┌────────
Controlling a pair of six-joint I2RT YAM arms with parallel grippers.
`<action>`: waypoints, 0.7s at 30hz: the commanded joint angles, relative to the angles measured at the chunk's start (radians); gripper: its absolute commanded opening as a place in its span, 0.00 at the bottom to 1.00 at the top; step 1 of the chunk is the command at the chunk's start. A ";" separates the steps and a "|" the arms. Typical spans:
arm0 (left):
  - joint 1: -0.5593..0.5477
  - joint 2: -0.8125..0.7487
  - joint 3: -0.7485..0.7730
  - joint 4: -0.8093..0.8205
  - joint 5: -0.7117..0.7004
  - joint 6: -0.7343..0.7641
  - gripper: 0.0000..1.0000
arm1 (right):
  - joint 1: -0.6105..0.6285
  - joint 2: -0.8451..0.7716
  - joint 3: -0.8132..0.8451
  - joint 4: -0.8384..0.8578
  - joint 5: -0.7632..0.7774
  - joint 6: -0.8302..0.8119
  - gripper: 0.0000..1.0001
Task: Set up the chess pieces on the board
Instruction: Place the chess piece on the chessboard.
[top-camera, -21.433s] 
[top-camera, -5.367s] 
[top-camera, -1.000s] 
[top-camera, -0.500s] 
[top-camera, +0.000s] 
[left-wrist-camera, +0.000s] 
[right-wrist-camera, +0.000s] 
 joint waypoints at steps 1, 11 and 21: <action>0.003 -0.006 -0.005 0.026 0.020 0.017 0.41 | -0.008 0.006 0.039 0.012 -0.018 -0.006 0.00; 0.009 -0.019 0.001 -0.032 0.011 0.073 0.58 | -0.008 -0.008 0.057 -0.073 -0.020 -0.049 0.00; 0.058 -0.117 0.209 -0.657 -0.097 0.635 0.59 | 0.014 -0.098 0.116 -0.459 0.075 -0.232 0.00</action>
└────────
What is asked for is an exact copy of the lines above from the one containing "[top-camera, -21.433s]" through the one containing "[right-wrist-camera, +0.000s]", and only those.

[top-camera, -21.433s] 
[top-camera, -5.367s] 
[top-camera, -1.000s] 
[top-camera, -0.500s] 
[top-camera, +0.000s] 
[left-wrist-camera, +0.000s] 
[right-wrist-camera, +0.000s] 

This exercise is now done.